The size of SS files and the types of queries users need to perform present significant challenges for query performance requiring adjustments to the Catalog informatics infrastructure. We therefore identified a representative set of user queries; for example, retrieving P-values and associated fields, P-value plus the effect allele frequency, or beta-coefficient and standard error for combinations of variant, trait and study. The existing GWAS Catalog infrastructure uses a relational database for storage and when tested, did not scale to support the necessary range of queries over billions of data points. We evaluated the performance of several alternatives, including a relational database with a simplified GWAS schema to optimize performance, Cassandra and MongoDB. We found that the optimum performance and query times could be achieved using a HDF5 data library, and that queries over this data library scale to support anticipated data volumes over at least the next five years.

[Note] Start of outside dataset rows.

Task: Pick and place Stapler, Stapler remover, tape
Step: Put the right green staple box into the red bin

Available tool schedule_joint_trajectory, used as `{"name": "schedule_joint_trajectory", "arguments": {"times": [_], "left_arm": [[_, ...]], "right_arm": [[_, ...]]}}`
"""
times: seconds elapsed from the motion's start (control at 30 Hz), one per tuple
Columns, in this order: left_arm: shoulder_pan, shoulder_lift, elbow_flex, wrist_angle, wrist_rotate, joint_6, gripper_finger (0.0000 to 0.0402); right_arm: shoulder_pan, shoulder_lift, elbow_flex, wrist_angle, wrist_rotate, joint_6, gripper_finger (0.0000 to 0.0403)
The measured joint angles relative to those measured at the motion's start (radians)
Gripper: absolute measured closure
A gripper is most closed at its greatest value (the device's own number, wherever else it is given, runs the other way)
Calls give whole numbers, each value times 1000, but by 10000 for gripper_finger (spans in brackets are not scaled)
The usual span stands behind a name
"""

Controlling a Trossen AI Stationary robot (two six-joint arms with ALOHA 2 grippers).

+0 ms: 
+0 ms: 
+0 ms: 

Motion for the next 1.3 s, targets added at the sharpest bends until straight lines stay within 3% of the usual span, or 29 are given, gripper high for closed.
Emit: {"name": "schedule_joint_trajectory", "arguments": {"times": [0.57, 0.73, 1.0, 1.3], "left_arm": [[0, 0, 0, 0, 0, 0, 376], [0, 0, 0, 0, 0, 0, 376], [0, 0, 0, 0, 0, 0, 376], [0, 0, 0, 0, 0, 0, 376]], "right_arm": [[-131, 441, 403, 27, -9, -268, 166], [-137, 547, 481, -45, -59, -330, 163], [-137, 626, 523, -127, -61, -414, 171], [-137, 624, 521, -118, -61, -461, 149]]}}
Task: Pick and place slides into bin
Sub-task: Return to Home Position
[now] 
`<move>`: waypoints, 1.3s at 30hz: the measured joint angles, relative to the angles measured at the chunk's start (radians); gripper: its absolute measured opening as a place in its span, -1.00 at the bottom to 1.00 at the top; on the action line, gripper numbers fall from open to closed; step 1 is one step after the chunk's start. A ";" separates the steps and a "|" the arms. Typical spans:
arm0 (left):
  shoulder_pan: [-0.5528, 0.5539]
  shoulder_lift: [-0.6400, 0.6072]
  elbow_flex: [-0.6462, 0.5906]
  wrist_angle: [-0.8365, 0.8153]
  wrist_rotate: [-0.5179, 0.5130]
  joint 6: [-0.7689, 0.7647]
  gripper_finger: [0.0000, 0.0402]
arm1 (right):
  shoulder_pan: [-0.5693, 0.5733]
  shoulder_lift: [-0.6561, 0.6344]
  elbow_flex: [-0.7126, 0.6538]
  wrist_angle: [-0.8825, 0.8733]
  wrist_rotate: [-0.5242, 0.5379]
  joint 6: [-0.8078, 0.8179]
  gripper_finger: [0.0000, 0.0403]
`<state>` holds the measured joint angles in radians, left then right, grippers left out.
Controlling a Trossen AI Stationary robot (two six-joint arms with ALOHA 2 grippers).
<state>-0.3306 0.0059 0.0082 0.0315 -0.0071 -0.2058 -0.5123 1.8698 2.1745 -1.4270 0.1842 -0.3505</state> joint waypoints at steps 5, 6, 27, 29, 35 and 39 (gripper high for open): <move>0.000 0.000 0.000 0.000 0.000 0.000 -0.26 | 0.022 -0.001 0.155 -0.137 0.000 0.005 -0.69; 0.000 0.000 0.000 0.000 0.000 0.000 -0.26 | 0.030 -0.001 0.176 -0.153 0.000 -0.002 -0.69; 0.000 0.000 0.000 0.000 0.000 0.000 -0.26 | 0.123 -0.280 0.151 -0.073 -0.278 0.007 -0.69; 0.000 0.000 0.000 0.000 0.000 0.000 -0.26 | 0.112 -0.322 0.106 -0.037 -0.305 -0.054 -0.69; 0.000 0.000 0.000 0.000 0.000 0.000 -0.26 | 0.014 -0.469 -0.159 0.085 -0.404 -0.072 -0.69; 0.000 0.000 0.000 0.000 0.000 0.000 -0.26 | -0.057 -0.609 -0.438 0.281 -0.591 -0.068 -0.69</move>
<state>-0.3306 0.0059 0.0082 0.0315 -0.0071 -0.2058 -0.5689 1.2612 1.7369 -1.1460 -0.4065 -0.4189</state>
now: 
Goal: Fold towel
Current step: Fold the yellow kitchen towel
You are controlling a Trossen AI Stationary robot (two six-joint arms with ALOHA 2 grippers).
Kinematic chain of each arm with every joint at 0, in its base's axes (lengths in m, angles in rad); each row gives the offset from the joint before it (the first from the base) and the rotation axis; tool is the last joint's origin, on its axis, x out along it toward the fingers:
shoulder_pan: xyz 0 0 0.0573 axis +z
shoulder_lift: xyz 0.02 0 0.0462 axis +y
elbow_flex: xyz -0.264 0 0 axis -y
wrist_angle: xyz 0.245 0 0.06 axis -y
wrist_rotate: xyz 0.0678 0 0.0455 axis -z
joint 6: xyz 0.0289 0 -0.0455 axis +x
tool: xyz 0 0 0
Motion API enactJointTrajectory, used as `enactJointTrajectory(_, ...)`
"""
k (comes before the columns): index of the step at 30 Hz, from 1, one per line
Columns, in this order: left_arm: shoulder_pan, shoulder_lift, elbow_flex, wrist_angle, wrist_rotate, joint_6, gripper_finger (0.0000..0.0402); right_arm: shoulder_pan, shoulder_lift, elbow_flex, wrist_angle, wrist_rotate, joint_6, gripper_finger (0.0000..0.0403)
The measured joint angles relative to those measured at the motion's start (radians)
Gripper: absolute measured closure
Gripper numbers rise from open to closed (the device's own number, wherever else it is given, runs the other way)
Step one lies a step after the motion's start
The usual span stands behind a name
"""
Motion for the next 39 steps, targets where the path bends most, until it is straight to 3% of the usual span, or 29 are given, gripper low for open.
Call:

A GWAS Catalog summary statistics datastore, based on the HDF5 library format developed in collaboration with Open Targets, is now available for computational access of SS data (see data availability section). The API is developed in Python using the Flask framework and the h5py library, backed by a series of HDF5 files. SS data from the Catalog are processed via a pipeline that implements a harmonization and QC process (see supplementary material), data are then loaded into the datastore, where they are indexed by study, trait, variant and base pair location. This provides rapid access to SS data when querying by one of these dimensions, for example for fine mapping of variants. The GWAS Catalog eligibility criteria have been updated to include SS, and in future all Catalog entries with eligible summary statistics will be loaded into the datastore.
NEW SEARCH INTERFACE AND API
The Catalog's user groups typically search and visualize data via the GUI, or download some or all of the Catalog's data. Improved search and display functionality are often requested by GUI users, as is access to granular information with genomic context for variants of interest. We have therefore redesigned the query interface and deployed new trait, variant and study pages, integrated access to SS, and improved the specificity of searches. The GUI and API use common core organizing concepts (publication, study, variant and trait) and are based on the same architecture to maintain a common experience for users.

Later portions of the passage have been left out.